The (most probably) final scrape of the bottom of the barrel was when Sire/Rhino Records released the 2CD Box set of Pleased To Meet Me (2020), most probably in order to satisfy the elite completists. This means that four more originals on The Pleasure Is All Yours that have not been mentioned in this article before appear on this box set for the first time: (Learn How To Fail; Run For The Country; Lift Your Skirt and Trouble On The Way.
A cover of Billy Swan’s I Can Help is the fifth track from the 2CD Box set that is on The Pleasure Is All Yours. At the same time, I Can Help gives flashbacks of the days when The Replacements toured as some kind of a living jukebox, playing covers from all over the place – sometimes just snippets depending on the length of the attention span of the day.
It’s annoying that this 2CD Box set is not referenced to on the information sheet belonging to The Pleasure Is All Yours, especially when all songs from All For Nothing/Nothing For All and the deluxe version (Rhino #513982) are mentioned properly.
Leftovers or not, The Replacements had from Let It Be (1984) and onwards a high minimum level of quality that justified these CD releases could be targeted at bona fide fans. In addition, many of the recordings provide interesting insights into the creation process and the progression of the studio work. But to be completely honest, the absolute need for this all vast extra material is only for the, after all, the very few who really want to know every detail about this studio period.
The Pleasure Is Really All Yours
With that said: we can state that all twelve songs on The Pleasure Is All Yours have been released before. Aware of this, we have to ask ourselves if it’s really worth having?

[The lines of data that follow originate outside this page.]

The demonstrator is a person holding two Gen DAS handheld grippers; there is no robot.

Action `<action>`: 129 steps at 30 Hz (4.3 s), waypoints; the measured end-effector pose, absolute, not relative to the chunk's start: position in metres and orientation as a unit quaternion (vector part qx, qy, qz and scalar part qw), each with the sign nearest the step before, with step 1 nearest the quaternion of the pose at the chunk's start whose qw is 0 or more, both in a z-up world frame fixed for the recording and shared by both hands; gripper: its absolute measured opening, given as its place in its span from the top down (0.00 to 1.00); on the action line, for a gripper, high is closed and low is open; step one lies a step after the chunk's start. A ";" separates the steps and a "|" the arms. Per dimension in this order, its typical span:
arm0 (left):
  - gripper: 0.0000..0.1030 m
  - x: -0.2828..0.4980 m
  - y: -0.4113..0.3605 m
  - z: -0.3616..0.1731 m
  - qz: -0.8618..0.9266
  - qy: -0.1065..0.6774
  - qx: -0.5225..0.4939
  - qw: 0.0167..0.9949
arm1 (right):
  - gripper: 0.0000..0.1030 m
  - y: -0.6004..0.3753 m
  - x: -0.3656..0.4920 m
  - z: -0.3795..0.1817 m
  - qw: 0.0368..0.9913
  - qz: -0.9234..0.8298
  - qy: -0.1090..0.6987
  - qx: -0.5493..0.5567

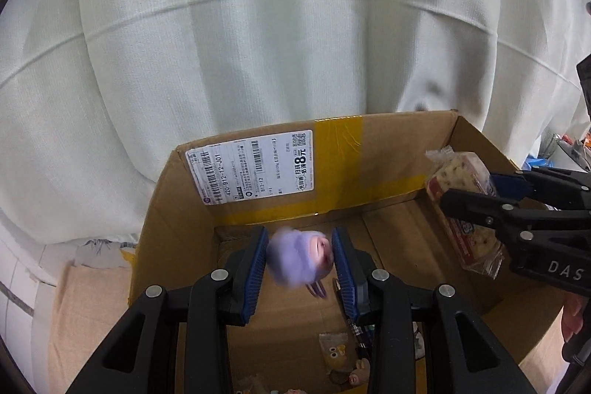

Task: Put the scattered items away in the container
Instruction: 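Carry both items over the box and open both tools to drop them, then withdraw both tools from the box back toward the remaining items, then grasp the dark green snack packet upright with the left tool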

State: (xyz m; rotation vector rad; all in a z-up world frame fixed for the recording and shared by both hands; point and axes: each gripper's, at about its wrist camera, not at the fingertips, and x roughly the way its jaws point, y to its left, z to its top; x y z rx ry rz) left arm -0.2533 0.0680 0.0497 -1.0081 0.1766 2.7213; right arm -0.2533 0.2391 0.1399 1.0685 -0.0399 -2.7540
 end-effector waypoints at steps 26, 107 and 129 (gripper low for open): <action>0.00 -0.215 0.047 0.079 0.948 0.007 -0.297 0.119 | 0.00 0.249 -0.192 0.172 0.088 -0.959 -0.026 0.268; 0.86 -0.069 -0.042 -0.072 0.943 0.019 -0.306 0.125 | 0.00 0.250 -0.023 0.026 0.092 -0.944 -0.084 0.307; 0.85 -0.072 -0.040 -0.091 0.941 0.022 -0.322 0.103 | 0.24 0.256 -0.038 -0.003 0.063 -0.925 -0.089 0.363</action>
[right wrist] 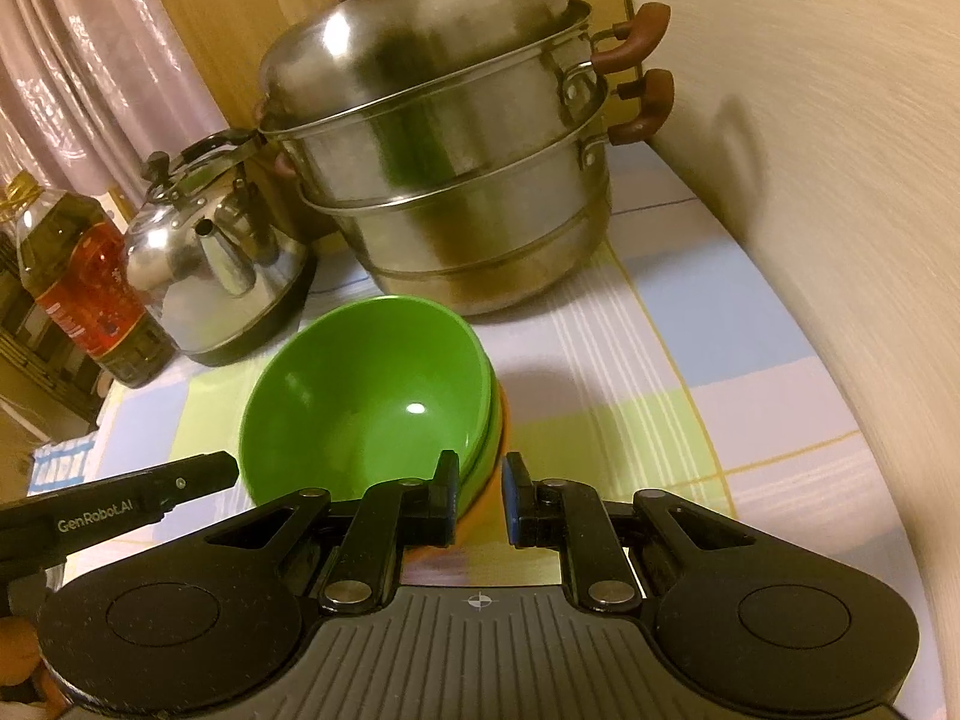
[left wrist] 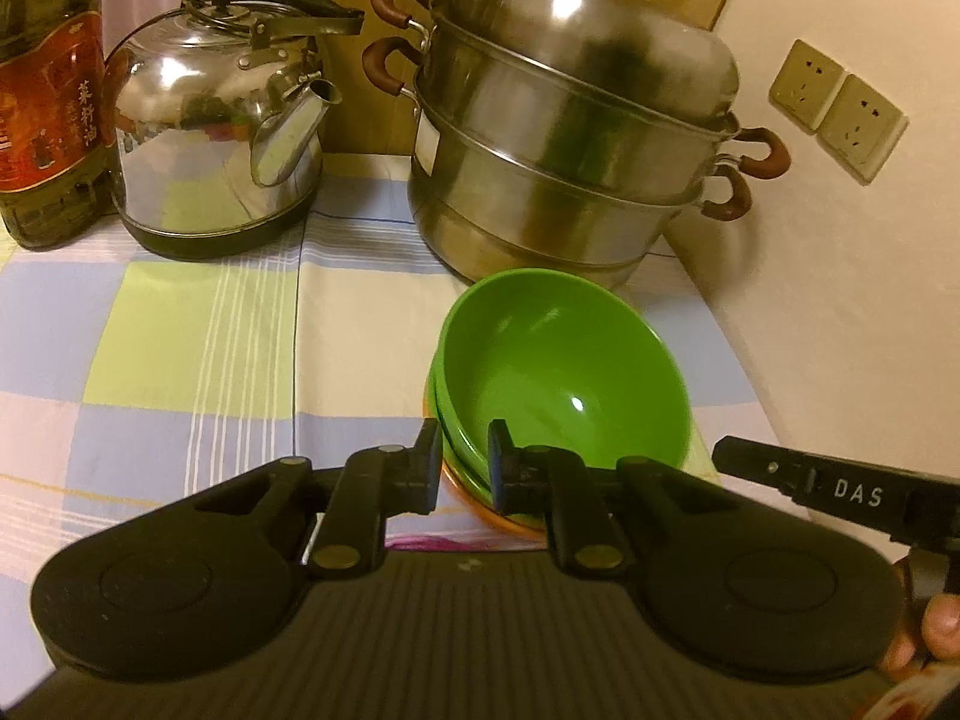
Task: Organize plates and bowls
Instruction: 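Open both grippers and move them to the pink plate stack, then move both grippers from the pink plate back to the bowl stack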
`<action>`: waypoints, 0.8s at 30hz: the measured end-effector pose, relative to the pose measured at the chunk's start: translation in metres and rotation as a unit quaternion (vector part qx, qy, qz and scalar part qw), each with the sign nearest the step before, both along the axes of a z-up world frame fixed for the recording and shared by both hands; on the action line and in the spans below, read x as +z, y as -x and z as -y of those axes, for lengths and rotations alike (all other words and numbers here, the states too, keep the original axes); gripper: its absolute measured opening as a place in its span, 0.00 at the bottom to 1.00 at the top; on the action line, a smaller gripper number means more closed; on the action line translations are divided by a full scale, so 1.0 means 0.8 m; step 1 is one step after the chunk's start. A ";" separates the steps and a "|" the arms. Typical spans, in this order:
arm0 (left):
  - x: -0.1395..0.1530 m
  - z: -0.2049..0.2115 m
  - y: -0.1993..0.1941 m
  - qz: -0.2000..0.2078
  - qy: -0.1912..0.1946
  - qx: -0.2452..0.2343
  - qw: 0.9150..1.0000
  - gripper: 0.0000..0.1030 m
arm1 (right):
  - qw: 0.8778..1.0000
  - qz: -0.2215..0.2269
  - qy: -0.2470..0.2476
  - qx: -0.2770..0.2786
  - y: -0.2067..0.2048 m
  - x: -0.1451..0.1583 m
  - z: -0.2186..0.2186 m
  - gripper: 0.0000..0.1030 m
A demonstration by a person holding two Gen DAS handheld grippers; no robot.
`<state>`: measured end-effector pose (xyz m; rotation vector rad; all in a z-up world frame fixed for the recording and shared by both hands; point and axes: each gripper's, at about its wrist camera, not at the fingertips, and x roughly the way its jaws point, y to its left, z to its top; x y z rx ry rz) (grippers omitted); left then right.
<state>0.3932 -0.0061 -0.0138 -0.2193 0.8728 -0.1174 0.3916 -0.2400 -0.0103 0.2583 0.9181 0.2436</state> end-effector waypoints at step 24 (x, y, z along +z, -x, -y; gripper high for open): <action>0.019 0.024 0.161 0.026 -0.054 0.034 0.998 0.48 | 1.000 -0.010 -0.027 -0.008 0.144 0.015 0.021 0.55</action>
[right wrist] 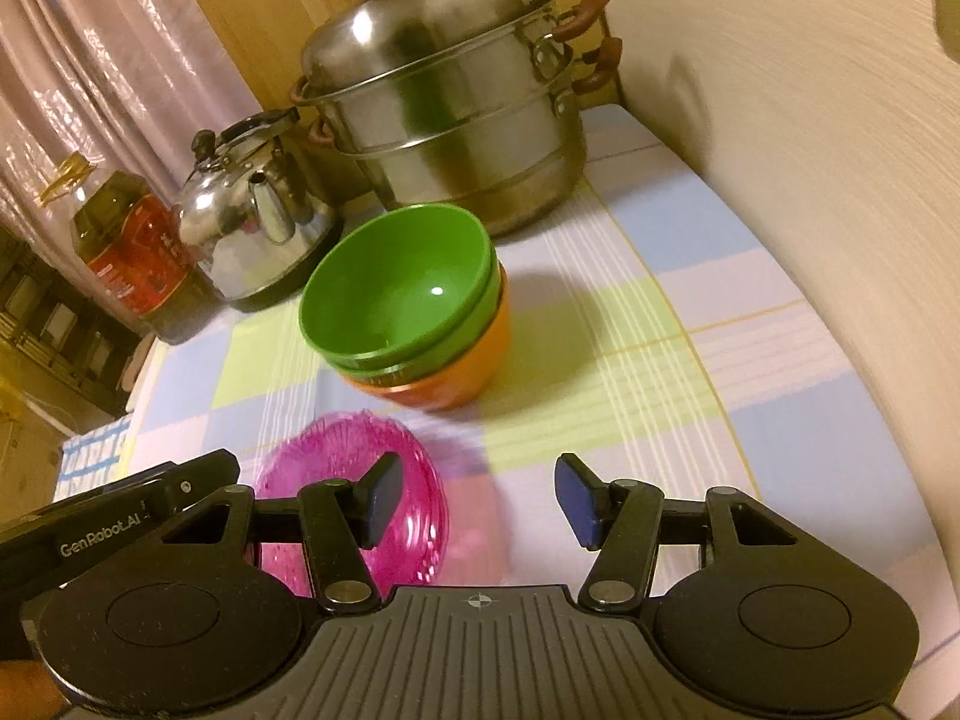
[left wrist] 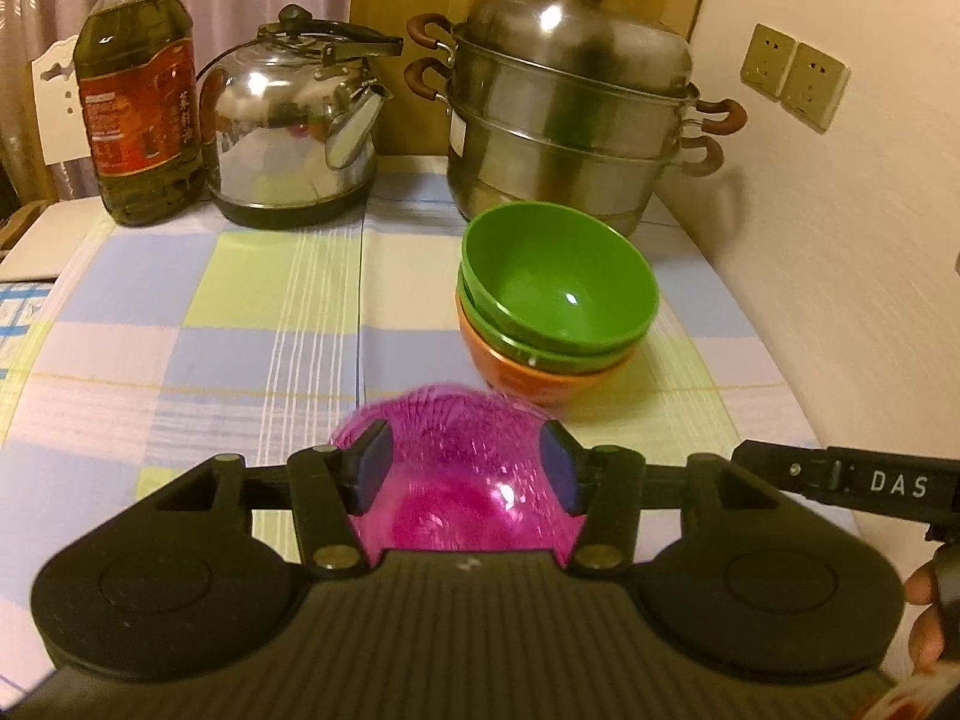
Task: Organize plates and bowls
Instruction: 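Move both grippers from the pink plate back to the bowl stack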
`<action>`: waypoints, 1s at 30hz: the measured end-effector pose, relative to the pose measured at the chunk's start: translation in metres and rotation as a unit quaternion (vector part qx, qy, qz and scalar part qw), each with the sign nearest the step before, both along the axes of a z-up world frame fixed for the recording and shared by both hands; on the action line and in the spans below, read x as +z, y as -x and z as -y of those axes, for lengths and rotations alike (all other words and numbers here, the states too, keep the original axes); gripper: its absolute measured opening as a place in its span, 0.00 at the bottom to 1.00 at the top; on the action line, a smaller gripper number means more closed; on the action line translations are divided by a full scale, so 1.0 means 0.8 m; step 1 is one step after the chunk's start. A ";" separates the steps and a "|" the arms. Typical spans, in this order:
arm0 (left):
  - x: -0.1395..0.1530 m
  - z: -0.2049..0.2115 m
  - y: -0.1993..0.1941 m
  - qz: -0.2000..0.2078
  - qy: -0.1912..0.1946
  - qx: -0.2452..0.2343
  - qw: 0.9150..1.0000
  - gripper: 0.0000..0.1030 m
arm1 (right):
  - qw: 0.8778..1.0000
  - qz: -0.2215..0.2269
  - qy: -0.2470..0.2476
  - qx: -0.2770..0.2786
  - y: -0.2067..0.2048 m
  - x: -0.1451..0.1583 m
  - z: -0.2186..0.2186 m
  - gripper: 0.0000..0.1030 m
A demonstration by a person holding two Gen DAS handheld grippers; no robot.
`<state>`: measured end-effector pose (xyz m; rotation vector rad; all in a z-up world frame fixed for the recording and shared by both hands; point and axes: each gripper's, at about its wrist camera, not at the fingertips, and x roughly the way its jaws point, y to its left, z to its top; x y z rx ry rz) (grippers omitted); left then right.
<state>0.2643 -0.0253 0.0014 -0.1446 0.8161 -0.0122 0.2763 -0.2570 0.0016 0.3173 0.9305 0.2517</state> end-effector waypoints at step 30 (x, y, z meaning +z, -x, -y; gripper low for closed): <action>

I would undoubtedly answer “yes”, and have several reasons for claiming it.
First of all, we get a great summary served on one plate of the non-album songs from the Pleased To Meet Me studio sessions that do not overlap with previous official releases on vinyl (The Ledge 12”). All songs are of high quality, but they were obviously judged to give a straggly and too rough-edged impression that disqualified them from being included on the slicker Pleased To Meet Me. Since the material at least is equivalent to a 2LP, such a release would have been an option from the start – but that format would probably have limited the album’s commercial potential. Also the substantial portion of covers works as a restriction in this respect.
Another thing that is beneficial with The Pleasure Is All Yours is that all the excess content found on previous CDs has been filtered out while the essence has been retained. It is in most cases annoying with the abundance of excess material on CDs – just because it is possible to squeeze in more than 70 minutes in the CD format, you do not have to do it. A further cause of irritation is all the duplicates and triplicate you get that automatically become deadweight just because it is sometimes the only way to get the things you are looking for if you want them on a physical medium. The mentioned CD releases contain the original album that you get whether you already have it or not – maybe good for newcomers, but it’s still a way to rewrite the history and tweak the idea with the original release.
Let’s Shake Hands
The perfect handshake would therefore be: the original album; The Ledge 12” and The Pleasure Is All Yours (and, optionally, also Cool Water on the B-side of the Can’t Hardly Wait 7”) – all 26 songs are recorded during a three-month session spell supervised by the same producer. Let’s hope that the limited edition of 10,000 is large enough to cusp the worst speculations.